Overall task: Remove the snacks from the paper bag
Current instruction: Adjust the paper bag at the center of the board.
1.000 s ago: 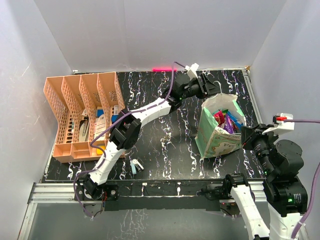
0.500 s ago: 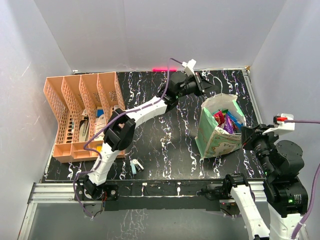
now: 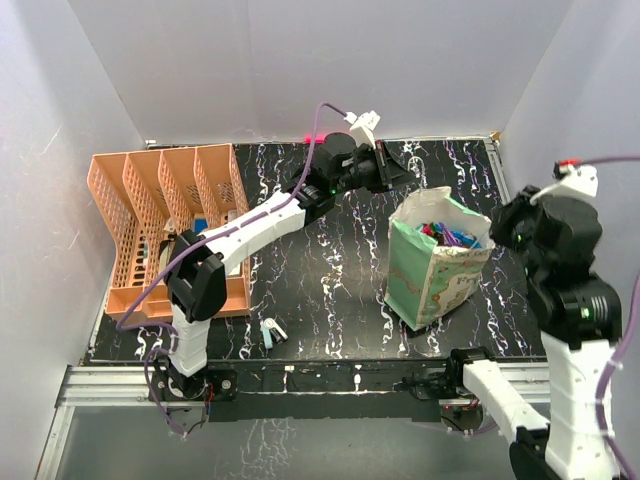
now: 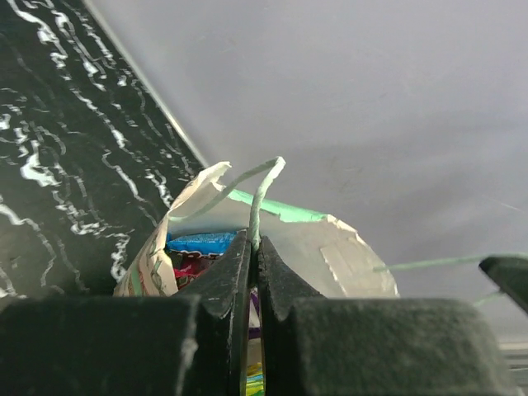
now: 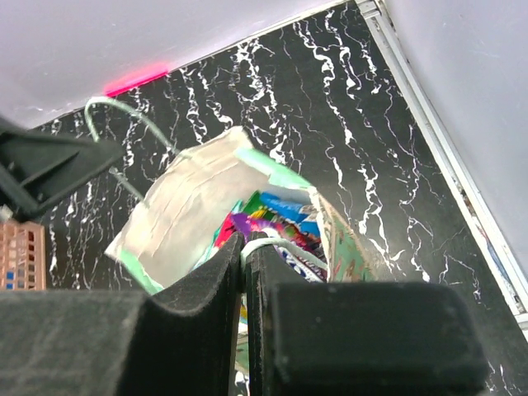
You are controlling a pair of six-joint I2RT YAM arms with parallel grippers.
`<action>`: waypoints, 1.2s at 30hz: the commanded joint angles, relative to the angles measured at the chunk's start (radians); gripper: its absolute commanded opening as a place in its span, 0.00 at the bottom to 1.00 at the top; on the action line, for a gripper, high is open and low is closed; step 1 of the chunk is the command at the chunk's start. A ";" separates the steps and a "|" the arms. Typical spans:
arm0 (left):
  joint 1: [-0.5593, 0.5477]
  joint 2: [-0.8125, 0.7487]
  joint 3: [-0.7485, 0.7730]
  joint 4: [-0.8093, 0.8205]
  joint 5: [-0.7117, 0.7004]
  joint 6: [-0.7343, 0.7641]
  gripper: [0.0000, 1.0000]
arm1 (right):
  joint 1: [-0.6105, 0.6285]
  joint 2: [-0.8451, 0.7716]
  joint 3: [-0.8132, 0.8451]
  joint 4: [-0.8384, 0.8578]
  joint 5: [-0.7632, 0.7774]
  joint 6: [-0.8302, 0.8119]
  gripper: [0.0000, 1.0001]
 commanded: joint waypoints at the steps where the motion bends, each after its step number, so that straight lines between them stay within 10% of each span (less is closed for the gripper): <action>1: 0.006 -0.132 -0.008 -0.008 -0.065 0.068 0.00 | 0.007 0.136 0.141 0.246 0.083 -0.017 0.09; 18: -0.110 -0.097 -0.009 0.030 -0.090 -0.027 0.00 | -0.104 0.417 0.217 0.644 0.289 -0.507 0.07; 26: -0.154 -0.088 -0.122 0.071 -0.087 -0.060 0.00 | -0.140 0.369 0.102 0.653 -0.178 -0.606 0.07; 36: -0.216 -0.323 -0.590 0.182 -0.092 -0.093 0.00 | -0.135 0.098 -0.292 0.667 -0.681 -0.231 0.07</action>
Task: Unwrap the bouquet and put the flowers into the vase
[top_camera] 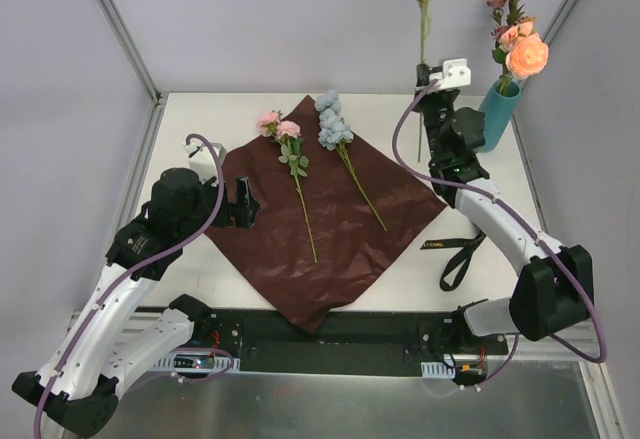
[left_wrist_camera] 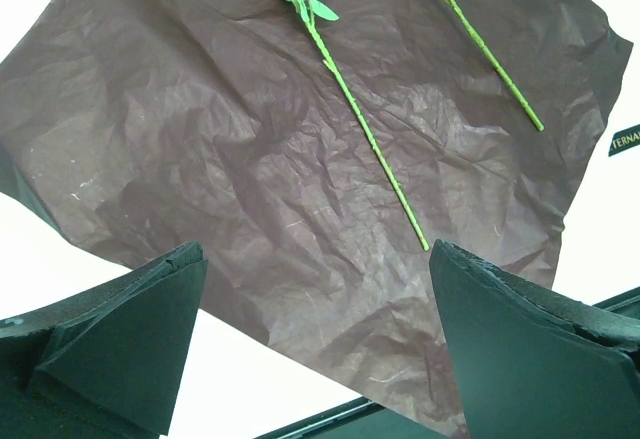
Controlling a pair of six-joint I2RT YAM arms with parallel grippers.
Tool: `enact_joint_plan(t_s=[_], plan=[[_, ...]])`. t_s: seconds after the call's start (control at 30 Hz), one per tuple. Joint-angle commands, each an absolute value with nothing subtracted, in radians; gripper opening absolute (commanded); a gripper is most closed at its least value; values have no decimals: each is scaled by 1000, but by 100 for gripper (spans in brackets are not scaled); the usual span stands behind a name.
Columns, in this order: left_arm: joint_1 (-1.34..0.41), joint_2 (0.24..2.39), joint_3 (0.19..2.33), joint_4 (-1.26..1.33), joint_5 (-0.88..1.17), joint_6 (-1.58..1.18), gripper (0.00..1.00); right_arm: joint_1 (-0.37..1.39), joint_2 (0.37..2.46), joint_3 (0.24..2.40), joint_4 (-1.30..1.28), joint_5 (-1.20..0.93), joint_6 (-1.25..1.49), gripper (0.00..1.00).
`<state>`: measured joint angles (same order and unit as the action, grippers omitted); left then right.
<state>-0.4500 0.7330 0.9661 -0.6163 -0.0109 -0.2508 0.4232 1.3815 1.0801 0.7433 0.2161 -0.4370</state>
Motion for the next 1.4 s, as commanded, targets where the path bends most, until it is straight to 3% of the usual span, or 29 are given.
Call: enact_joint_plan(t_s=[0.0, 0.3, 0.63, 1.37], plan=[[-443, 730, 962, -606, -5, -253, 99, 301, 1336, 1068, 957, 134, -489, 0], [-443, 756, 965, -606, -5, -250, 99, 46, 1410, 1083, 1103, -29, -420, 0], [-442, 796, 965, -606, -15, -247, 99, -120, 1632, 1325, 1118, -138, -368, 0], [-443, 848, 965, -606, -29, -239, 99, -160, 1905, 1680, 1126, -173, -367, 0]])
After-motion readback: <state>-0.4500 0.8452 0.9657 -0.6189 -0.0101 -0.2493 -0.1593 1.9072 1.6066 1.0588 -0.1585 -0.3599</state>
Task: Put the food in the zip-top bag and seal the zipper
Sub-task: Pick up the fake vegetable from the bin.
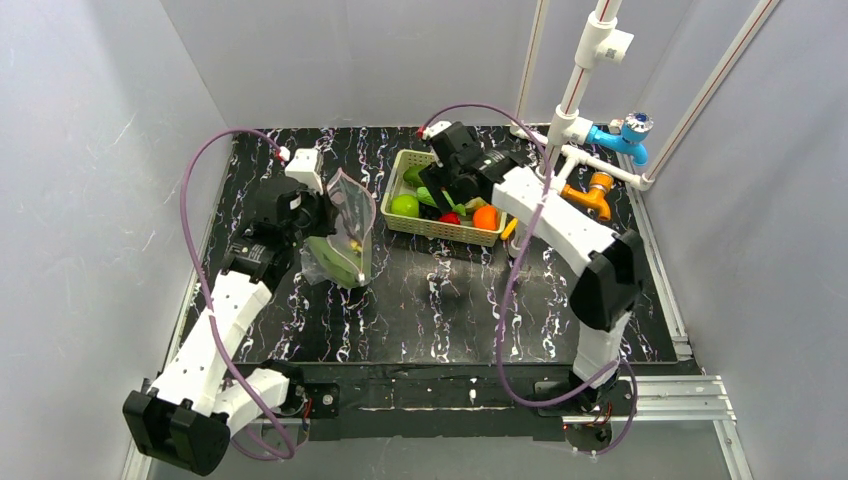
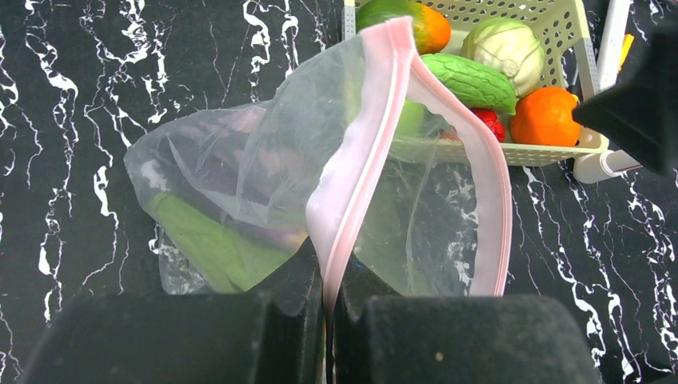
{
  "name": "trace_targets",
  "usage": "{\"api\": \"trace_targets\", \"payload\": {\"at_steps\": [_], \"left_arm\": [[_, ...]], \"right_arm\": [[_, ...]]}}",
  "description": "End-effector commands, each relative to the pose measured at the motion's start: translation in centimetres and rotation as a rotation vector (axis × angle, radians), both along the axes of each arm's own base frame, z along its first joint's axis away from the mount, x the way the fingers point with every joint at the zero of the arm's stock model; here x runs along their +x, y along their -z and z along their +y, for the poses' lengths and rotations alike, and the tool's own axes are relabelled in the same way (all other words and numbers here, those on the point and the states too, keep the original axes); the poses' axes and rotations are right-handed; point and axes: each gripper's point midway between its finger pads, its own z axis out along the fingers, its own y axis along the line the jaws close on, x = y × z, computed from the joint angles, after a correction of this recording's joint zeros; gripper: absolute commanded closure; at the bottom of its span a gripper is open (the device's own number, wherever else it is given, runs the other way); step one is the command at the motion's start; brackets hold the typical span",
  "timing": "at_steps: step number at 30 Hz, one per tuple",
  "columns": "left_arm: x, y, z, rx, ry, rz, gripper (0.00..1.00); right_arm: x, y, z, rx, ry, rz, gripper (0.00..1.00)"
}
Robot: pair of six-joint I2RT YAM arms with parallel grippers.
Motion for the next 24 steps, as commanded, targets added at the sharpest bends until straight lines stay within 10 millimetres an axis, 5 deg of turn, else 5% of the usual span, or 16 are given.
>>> {"api": "trace_targets", "payload": {"at_steps": [1,10,24], "left_arm": [[-0.1,-1.3,0.9,0.018,-0.027,-0.066,1.0],[-0.2,-0.9,0.5,-0.004,-0.008,-0.052,1.0],[-0.5,-0.7,-1.5,-0.077,0.07,-0.017,1.0]], "right_arm": [[3.0,-1.1,-2.1,-0.183,0.068,-0.086,0.12],[7.8,0.2,-1.7,-0.211,0.18,-0.162,0.04],[9.3,4.9,-0.7,-0.051,0.105,0.022,0.02]]}}
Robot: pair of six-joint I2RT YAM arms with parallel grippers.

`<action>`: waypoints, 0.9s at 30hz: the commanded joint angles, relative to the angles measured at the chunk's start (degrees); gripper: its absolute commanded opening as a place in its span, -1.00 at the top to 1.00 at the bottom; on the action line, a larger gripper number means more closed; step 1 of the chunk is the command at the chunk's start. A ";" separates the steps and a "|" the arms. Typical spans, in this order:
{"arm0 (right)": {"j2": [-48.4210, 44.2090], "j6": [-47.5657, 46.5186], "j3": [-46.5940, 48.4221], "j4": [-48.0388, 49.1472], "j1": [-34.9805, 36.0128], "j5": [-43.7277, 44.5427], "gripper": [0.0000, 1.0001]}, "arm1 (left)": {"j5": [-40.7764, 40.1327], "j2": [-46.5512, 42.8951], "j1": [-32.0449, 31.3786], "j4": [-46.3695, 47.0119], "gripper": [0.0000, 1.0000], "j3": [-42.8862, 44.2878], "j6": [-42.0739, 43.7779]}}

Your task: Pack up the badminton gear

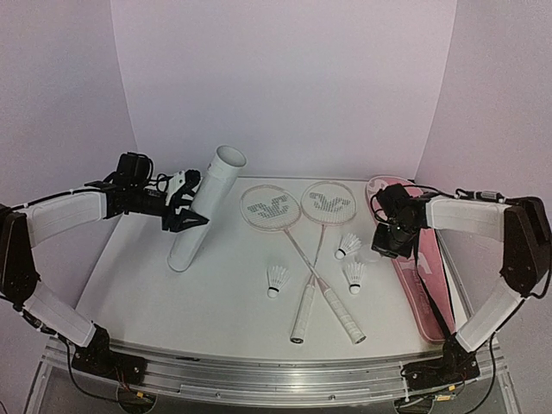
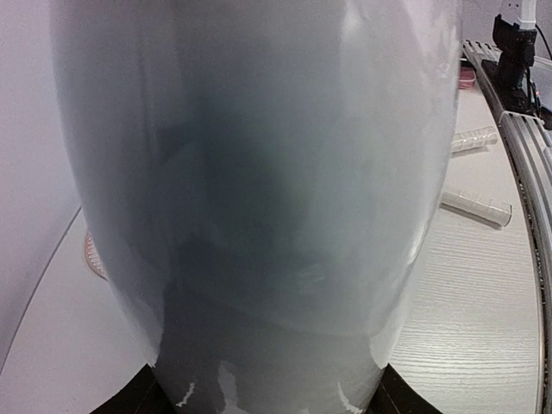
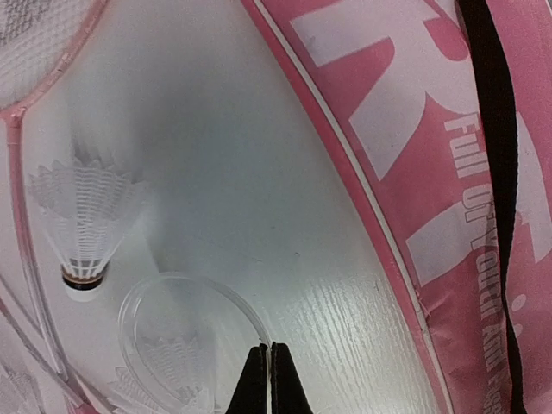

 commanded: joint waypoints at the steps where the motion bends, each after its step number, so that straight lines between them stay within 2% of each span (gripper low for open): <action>1: 5.31 2.42 0.84 -0.37 -1.66 -1.54 1.00 | 2.60 -1.97 0.00 -0.62 0.47 -0.39 -1.20; 11: 10.61 1.33 0.40 -0.21 -3.62 -0.10 1.00 | 2.75 -2.32 0.00 -0.38 0.46 -0.91 -1.45; 17: 9.18 1.27 0.96 -0.23 -3.73 2.01 1.00 | 2.90 -2.14 0.01 0.25 0.46 -1.16 -1.81; 27: 17.59 -3.84 9.21 -0.19 -3.97 2.41 1.00 | 2.76 -2.03 -0.01 1.01 0.46 -0.91 -2.17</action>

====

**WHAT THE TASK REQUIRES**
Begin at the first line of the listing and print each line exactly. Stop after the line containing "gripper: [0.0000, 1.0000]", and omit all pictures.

**SOLUTION FOR THIS PROBLEM**
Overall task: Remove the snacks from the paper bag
Current instruction: Adjust the paper bag at the center of the board.
1.000 s ago: 
0.500 s ago: 
now: 
now: 
now: 
You are controlling a pair of six-joint I2RT YAM arms with parallel grippers.
`<action>`: waypoints, 1.2s at 30hz: the commanded joint angles, relative to the angles measured at the chunk's start (radians); gripper: its absolute commanded opening as a place in its span, 0.00 at the bottom to 1.00 at the top; on the action line, for a gripper, high is open and low is closed; step 1 of the chunk is the command at the chunk's start. A ";" separates the steps and a "|" the arms. Typical spans:
arm0 (left):
  joint 1: [-0.5593, 0.5477]
  joint 2: [-0.8125, 0.7487]
  joint 3: [-0.7485, 0.7730]
  joint 4: [-0.8093, 0.8205]
  joint 5: [-0.7117, 0.7004]
  joint 6: [-0.7343, 0.7641]
  gripper: [0.0000, 1.0000]

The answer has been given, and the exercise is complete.